**Exercise prompt:**
Pictures in the data below are not part of the copy; transcribe everything else exactly.
== Segment start ==
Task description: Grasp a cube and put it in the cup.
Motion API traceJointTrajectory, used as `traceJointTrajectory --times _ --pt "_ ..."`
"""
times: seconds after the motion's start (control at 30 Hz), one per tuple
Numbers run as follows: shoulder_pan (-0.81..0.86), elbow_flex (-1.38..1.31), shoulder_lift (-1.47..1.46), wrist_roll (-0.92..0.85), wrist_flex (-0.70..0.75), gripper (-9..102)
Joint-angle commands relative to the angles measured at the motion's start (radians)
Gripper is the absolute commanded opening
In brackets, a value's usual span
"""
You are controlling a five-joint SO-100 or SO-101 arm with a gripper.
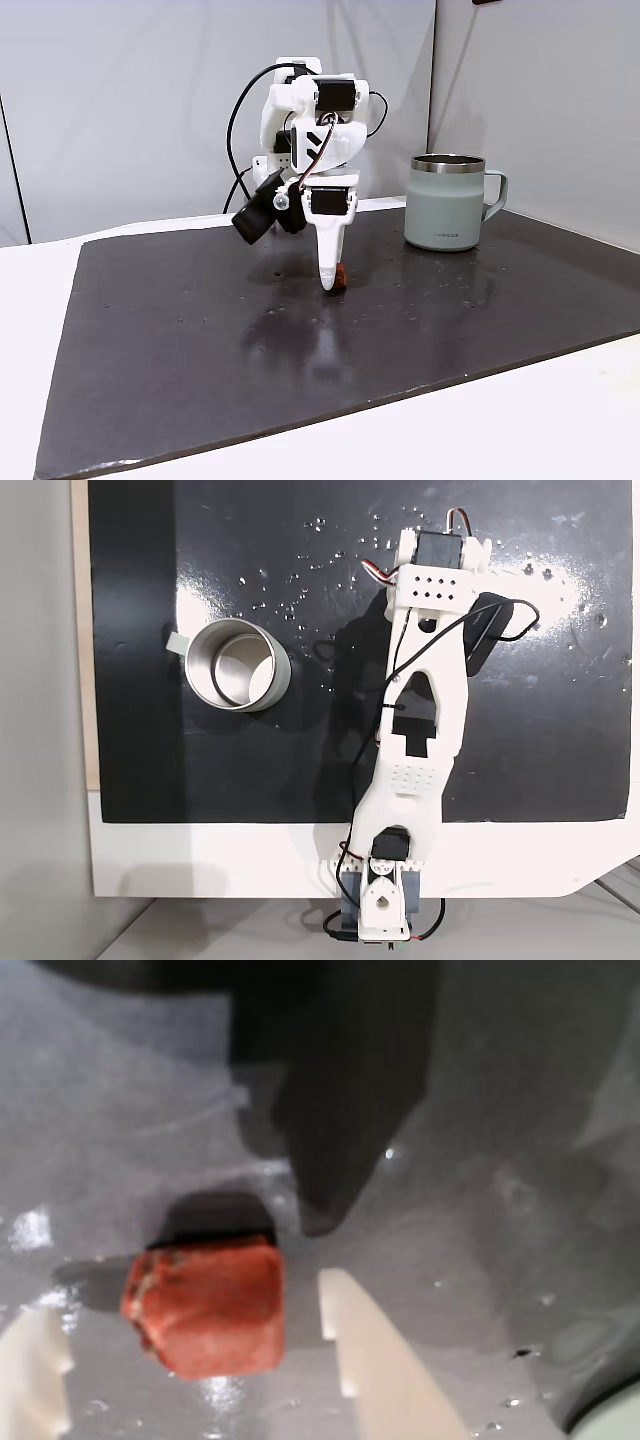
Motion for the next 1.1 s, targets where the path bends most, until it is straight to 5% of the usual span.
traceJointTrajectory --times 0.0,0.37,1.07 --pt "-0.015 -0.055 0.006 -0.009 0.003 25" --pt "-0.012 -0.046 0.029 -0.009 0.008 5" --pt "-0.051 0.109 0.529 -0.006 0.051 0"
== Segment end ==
**Response:**
Task description: Grasp a cube and put it in the cup.
Motion API traceJointTrajectory, used as `traceJointTrajectory --times _ --pt "_ ..."`
"""
times: seconds after the motion's start (control at 30 Hz), one per tuple
Numbers run as follows: shoulder_pan (-0.81..0.86), elbow_flex (-1.38..1.31), shoulder_lift (-1.47..1.46), wrist_roll (-0.92..0.85), wrist_flex (-0.70..0.75), gripper (-9..102)
Joint-angle commands relative to the angles measured at the motion's start (radians)
Gripper is the absolute commanded opening
In brackets, a value's usual span
"""
You are controlling a five-joint SO-100 or SO-101 arm with a gripper.
Motion for the next 1.1 s, targets where the path bends most, until it is straight to 5% of the usual span.
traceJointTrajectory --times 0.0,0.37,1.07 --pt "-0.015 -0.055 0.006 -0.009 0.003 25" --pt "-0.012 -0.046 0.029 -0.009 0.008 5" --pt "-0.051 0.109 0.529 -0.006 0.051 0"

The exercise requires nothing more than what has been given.